### WHAT THIS TASK INVOLVES
Your task is to filter the entries and copy every line containing the string "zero".

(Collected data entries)
* * * * * * *
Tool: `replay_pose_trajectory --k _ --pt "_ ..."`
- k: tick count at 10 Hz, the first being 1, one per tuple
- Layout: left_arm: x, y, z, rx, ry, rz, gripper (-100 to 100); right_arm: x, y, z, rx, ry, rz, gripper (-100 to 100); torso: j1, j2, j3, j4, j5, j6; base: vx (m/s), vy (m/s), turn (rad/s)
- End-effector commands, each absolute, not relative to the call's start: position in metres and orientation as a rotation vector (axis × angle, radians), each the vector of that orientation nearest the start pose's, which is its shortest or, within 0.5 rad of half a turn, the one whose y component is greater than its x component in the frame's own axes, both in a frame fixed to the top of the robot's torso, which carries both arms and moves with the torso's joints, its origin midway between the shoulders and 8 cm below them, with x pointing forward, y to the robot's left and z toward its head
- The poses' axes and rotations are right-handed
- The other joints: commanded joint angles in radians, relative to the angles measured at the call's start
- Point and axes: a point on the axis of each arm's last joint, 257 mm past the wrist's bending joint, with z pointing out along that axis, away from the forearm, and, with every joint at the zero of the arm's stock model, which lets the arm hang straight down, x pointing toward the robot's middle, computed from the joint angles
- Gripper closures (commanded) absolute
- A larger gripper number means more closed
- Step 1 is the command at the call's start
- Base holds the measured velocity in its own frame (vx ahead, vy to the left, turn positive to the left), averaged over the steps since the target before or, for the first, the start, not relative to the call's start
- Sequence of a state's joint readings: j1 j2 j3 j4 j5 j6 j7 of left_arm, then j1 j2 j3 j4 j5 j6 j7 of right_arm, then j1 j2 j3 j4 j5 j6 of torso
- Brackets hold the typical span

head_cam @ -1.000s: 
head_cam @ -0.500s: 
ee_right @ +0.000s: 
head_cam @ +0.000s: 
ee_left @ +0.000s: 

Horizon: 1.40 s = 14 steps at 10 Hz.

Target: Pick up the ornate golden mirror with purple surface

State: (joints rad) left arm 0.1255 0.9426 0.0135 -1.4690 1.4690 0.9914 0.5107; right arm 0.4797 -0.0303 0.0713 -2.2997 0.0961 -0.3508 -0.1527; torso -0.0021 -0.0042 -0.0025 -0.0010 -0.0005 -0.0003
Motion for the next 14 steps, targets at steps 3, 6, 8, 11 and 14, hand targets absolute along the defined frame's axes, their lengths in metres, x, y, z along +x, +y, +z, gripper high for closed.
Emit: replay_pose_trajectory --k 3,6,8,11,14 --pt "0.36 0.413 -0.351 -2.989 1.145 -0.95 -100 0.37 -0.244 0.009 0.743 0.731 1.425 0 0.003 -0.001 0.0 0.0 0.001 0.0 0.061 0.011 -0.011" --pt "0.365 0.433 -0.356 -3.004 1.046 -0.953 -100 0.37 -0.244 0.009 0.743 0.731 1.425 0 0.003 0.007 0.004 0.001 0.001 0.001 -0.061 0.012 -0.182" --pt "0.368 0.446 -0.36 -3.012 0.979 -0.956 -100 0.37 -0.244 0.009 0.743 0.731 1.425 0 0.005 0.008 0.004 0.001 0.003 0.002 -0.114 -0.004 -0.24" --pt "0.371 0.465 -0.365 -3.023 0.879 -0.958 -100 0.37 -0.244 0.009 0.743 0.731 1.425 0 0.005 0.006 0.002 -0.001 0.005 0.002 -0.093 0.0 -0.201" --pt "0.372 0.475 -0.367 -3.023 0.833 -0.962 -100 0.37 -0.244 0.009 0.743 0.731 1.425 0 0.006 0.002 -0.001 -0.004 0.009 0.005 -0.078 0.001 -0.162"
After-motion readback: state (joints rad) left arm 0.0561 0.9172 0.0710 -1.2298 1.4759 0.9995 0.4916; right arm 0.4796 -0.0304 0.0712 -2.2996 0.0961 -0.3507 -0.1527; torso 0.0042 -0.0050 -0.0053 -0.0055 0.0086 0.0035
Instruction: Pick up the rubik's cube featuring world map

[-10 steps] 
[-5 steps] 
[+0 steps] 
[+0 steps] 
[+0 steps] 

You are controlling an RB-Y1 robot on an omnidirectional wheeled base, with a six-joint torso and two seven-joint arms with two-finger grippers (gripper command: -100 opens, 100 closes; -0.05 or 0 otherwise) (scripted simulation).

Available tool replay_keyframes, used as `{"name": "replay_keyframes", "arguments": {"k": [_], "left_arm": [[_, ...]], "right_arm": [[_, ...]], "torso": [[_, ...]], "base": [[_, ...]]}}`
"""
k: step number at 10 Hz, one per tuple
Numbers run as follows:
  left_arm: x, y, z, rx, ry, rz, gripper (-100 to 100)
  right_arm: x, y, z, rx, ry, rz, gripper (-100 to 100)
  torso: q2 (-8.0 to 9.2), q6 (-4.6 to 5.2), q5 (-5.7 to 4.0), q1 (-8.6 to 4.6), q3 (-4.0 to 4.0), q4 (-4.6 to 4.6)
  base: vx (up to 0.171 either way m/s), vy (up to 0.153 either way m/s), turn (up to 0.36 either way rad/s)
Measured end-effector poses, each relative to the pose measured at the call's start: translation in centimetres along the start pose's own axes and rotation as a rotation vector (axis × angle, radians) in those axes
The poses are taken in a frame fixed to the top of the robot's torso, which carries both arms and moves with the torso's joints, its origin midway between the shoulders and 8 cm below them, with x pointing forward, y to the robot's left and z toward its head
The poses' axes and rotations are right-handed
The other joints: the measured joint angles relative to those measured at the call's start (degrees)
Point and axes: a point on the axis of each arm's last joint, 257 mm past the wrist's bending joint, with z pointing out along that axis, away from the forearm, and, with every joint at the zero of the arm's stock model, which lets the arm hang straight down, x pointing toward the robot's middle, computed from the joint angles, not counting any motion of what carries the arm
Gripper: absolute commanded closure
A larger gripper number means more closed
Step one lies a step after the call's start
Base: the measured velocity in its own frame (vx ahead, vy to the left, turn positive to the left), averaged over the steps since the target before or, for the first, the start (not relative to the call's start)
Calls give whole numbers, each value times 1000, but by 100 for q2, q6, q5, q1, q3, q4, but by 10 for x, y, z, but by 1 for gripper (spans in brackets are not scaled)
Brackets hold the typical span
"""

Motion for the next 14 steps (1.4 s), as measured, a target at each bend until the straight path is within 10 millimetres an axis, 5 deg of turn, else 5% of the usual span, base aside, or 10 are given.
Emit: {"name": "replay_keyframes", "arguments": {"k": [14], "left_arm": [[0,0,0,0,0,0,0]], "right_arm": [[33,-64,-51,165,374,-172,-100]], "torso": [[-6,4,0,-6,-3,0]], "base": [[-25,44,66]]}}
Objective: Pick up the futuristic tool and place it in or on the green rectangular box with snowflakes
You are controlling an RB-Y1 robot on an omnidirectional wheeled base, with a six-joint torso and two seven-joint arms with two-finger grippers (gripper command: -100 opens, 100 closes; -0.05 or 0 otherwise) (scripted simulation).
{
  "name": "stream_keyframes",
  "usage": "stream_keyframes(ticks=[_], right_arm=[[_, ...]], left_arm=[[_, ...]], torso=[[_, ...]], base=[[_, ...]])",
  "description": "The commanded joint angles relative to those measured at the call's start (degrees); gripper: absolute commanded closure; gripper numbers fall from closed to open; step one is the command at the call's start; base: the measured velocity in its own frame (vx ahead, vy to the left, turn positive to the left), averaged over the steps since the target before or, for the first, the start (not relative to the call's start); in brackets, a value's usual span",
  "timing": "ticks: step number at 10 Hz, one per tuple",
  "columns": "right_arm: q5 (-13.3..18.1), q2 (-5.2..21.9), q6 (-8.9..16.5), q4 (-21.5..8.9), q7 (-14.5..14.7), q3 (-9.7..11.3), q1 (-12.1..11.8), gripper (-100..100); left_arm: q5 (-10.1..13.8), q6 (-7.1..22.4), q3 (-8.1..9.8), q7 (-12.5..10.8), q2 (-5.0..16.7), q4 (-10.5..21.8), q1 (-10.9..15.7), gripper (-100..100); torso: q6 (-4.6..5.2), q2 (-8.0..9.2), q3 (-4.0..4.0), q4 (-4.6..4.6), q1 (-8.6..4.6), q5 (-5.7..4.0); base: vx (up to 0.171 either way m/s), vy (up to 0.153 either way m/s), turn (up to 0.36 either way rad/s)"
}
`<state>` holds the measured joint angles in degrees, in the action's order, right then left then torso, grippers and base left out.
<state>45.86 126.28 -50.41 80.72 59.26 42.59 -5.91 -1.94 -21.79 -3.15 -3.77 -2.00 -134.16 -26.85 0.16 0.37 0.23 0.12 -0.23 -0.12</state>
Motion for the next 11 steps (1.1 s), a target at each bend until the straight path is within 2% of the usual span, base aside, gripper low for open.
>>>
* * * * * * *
### RESULT OF THE TASK
- Point and axes: a point on the axis of each arm's last joint, 257 mm past the wrist's bending joint, with z pointing out along that axis, away from the forearm, and, with every joint at the zero of the arm's stock model, which lets the arm hang straight down, x pointing toward the robot's middle, computed from the joint angles
Point and axes: a point on the axis of each arm's last joint, 257 mm past the wrist's bending joint, with z pointing out along that axis, away from the forearm, and, with every joint at the zero of the arm's stock model, which lets the arm hang straight down, x pointing toward the robot's middle, computed from the joint angles, not counting any motion of what carries the arm

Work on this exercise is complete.